WHAT THE TASK REQUIRES ▸
Please count the lines in the data below that hold "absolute" and answer with the number by itself.

INPUT DATA ▸
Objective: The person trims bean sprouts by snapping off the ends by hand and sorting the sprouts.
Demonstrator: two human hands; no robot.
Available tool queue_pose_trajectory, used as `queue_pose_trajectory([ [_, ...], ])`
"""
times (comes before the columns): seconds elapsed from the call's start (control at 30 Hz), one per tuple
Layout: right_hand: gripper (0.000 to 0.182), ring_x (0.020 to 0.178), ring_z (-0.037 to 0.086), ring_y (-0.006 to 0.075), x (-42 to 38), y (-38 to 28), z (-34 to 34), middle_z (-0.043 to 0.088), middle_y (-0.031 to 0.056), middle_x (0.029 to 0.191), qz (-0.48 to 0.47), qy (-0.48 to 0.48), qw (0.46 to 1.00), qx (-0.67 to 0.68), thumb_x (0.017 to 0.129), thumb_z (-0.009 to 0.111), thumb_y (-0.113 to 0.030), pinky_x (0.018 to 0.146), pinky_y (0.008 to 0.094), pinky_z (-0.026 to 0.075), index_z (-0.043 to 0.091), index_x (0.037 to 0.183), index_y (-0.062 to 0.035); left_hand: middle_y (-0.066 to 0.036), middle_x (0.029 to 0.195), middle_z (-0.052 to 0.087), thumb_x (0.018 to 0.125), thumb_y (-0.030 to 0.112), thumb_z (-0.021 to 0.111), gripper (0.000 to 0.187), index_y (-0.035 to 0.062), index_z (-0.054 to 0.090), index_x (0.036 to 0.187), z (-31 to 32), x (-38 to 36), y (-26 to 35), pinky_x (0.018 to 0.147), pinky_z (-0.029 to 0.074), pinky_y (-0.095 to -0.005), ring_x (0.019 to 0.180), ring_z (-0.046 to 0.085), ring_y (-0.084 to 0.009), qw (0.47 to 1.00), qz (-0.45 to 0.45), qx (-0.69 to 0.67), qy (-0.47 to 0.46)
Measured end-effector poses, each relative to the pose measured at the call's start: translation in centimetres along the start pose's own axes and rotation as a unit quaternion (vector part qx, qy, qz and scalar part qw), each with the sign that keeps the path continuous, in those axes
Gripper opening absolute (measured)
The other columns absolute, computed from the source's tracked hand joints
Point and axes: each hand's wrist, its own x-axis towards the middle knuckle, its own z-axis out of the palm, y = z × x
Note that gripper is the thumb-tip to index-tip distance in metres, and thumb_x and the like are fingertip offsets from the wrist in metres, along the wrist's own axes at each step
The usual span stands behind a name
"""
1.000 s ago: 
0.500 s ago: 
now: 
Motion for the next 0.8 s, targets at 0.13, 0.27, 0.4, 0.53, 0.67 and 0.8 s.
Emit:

SOLUTION ▸
2